COLLEGIATE STUDENTS.

The number of universities and colleges for the education of the colored race given in the tables of 1889-90 is 22, with an attendance of 811 students. The number of institutions is the same as reported in 1888-89, but in the number of students there is quite a reduction. This reduction is owing to the fact that students in the preparatory departments have been classed under the list of institutions for secondary instruction. It is well known that in many of the colored universities and colleges there are only a dozen or so of students in the college grade, while there are, perhaps, several hundred in the preparatory and primary grades. To include the latter among university and college students would be misleading.
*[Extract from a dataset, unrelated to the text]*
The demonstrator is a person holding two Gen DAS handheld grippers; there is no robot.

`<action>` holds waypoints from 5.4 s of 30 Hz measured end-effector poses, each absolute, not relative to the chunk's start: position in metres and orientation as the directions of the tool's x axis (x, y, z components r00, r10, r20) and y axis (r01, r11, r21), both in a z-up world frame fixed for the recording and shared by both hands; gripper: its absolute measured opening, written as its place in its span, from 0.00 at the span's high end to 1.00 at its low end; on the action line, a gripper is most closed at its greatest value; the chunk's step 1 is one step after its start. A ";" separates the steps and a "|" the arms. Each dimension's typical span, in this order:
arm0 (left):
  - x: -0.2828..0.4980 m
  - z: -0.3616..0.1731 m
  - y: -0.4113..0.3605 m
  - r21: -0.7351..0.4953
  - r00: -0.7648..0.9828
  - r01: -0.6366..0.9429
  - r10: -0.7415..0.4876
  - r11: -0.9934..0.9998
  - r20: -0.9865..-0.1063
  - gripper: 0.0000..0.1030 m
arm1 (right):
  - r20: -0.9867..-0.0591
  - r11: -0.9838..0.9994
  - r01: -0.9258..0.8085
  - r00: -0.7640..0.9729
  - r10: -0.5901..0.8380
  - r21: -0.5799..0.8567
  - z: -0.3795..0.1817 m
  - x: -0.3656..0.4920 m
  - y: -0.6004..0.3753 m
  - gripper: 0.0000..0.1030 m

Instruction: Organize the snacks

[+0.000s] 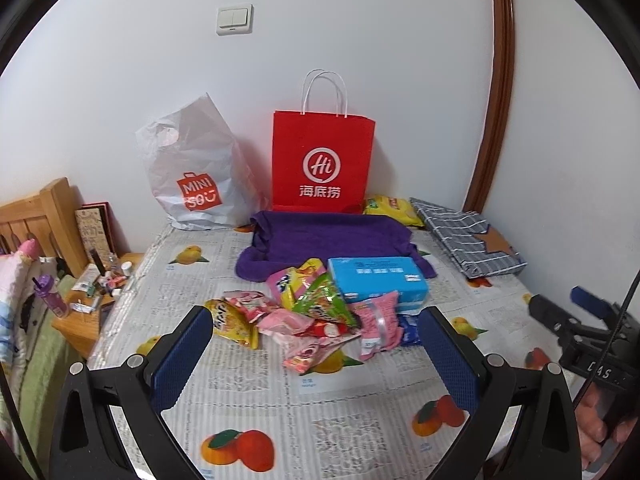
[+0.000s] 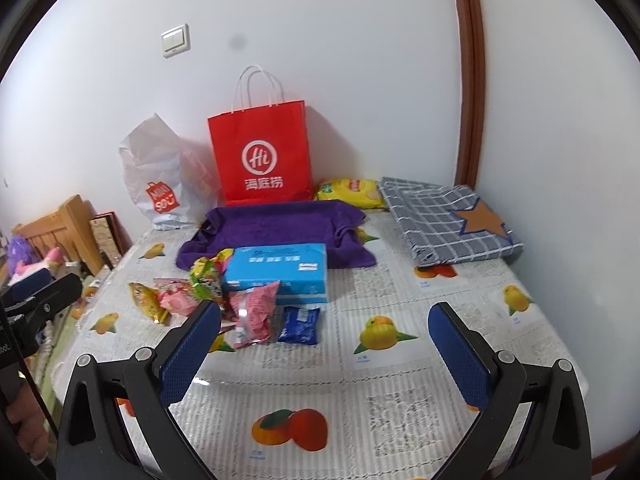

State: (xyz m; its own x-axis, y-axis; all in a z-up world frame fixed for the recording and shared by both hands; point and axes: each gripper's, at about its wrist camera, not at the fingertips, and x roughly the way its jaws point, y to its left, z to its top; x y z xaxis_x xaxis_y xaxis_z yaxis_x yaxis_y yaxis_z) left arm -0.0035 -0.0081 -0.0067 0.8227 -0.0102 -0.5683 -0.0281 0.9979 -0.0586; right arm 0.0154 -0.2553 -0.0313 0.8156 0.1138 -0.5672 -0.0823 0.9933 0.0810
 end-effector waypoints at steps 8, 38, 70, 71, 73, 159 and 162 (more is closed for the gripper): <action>0.012 -0.015 -0.006 -0.041 0.783 -0.047 0.011 0.998 -0.622 0.00 | -0.566 0.999 -0.048 0.824 0.035 -0.007 -0.036 0.024 -0.246 0.01; 0.108 -0.101 0.057 -0.088 0.666 -0.075 -0.016 0.993 -0.746 0.01 | -0.783 0.978 -0.151 0.587 0.208 0.147 -0.173 0.153 -0.215 0.28; 0.154 -0.158 0.118 -0.136 0.552 -0.251 0.026 0.958 -0.834 0.14 | -0.812 0.988 -0.148 0.571 0.118 0.040 -0.204 0.177 -0.228 0.55; 0.155 -0.160 0.120 -0.149 0.551 -0.256 0.018 0.955 -0.834 0.17 | -0.812 0.988 -0.149 0.571 0.124 0.046 -0.204 0.177 -0.229 0.54; 0.156 -0.163 0.125 -0.165 0.549 -0.269 0.011 0.949 -0.836 0.34 | -0.811 0.987 -0.150 0.570 0.133 0.057 -0.204 0.177 -0.230 0.54; 0.142 -0.051 0.011 -0.215 0.633 0.129 -0.248 0.968 -0.733 0.53 | -0.675 0.985 -0.170 0.726 0.131 0.007 -0.078 0.174 -0.226 0.56; 0.161 -0.038 0.002 -0.199 0.649 0.141 -0.242 0.970 -0.721 0.53 | -0.654 0.983 -0.182 0.744 0.137 -0.002 -0.062 0.195 -0.220 0.56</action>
On this point President Horace Bumstead, of Atlanta University, says: "It is a mistake to suppose that the higher education of the colored people is being overdone. There is a very grave misapprehension on that point among the good people of our land. We have so many institutions in the South that are named universities and colleges that the idea prevails that all the students in these institutions are learning Latin and Greek and the higher mathematics and getting in general the higher education. This is not so. Dr. Haygood a few years ago investigated this matter with some care and arrived at the conclusion that in these institutions with the high-sounding names not over 5 per cent of the pupils are really getting a strictly higher education.' Commissioner Harris thinks there may be as many as 10 per cent, but even that is a very small proportion.

"Take Atlanta University, for instance. We have had this last year about 600 students enrolled, whose names are printed in our catalogue. How many of these are getting the higher education? Just 20 of them are in the college course; 51 more are in the college preparatory course; 71 out of 600 are getting the higher education, and this is probably a larger proportion than can be found in almost any other institution in the South. When one remembers the comparatively small number of the colored people who are in these schools and then considers the small proportion of those in them who are getting the higher education it does not seem as though the thing were being overdone."
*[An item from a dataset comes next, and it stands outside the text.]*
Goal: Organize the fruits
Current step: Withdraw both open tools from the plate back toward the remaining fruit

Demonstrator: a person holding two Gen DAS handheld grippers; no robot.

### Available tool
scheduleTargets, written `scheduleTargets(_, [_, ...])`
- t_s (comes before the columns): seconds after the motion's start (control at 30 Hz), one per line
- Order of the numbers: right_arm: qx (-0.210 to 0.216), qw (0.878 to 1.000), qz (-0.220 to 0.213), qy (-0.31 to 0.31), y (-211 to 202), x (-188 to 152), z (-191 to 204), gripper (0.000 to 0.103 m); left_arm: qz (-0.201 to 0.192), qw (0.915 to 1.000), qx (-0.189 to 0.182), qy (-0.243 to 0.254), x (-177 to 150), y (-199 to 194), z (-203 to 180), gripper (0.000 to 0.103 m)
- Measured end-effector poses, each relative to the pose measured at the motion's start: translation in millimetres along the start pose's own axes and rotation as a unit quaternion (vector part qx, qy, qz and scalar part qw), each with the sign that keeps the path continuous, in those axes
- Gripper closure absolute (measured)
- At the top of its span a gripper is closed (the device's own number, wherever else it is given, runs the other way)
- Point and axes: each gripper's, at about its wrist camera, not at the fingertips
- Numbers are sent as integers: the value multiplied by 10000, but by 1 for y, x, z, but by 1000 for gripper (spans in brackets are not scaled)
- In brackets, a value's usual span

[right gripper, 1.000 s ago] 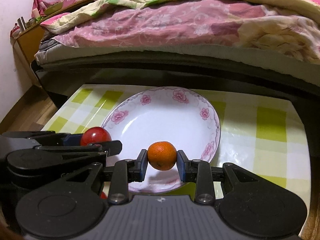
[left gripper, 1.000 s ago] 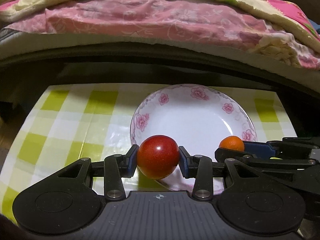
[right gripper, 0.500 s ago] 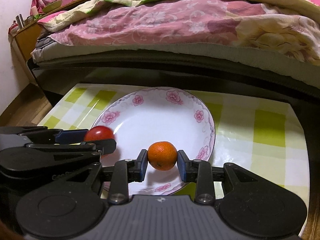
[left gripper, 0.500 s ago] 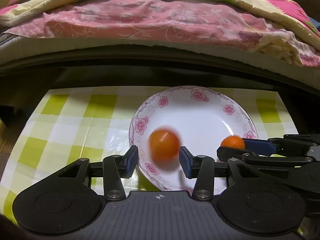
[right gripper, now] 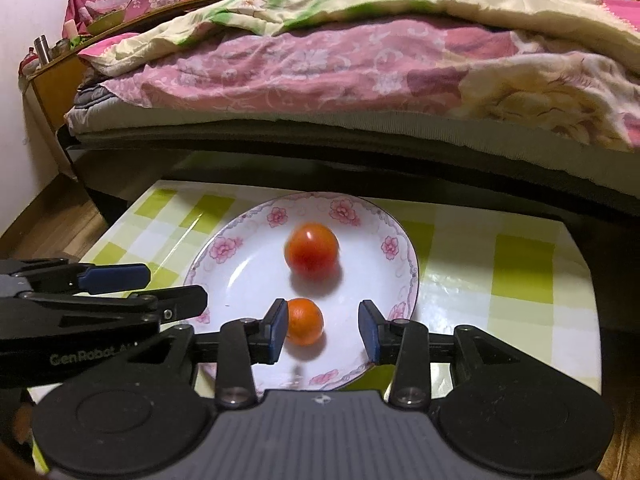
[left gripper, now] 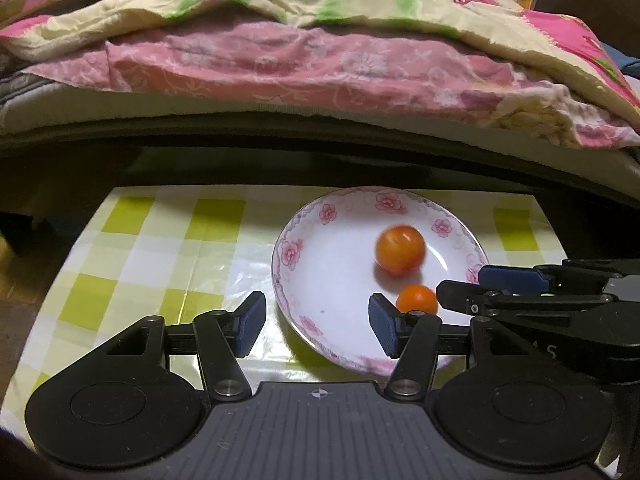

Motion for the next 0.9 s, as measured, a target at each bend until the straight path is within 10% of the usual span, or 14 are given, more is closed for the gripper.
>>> scheduleTargets(0.9, [196, 9992, 300, -168, -63, -64, 39, 63, 324, 9991, -160, -240, -68, -56, 19, 32])
Point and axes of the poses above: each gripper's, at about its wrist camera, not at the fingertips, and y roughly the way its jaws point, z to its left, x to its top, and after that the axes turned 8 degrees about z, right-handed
In 1888-89 the number of institutions for secondary instruction was 53 and the number of students 11,480; in 1889-90 the number of institutions was 71 and of students 12,420, an increase of about 1,000. This increase is to be accounted for, to some extent, in the same way as the decrease in the number of university and college students, viz, the including college preparatory students in the tables of secondary institutions.

Hence, although there was apparently a decrease in the number of collegiate students, it was only an apparent one; but at the same time the actual number given is so small that it may well serve to stimulate the friends of colored education to renewed efforts in their behalf.

In the number of theological students there was apparently a decrease, but there was an increase of about one-third in the number of both law and medical students.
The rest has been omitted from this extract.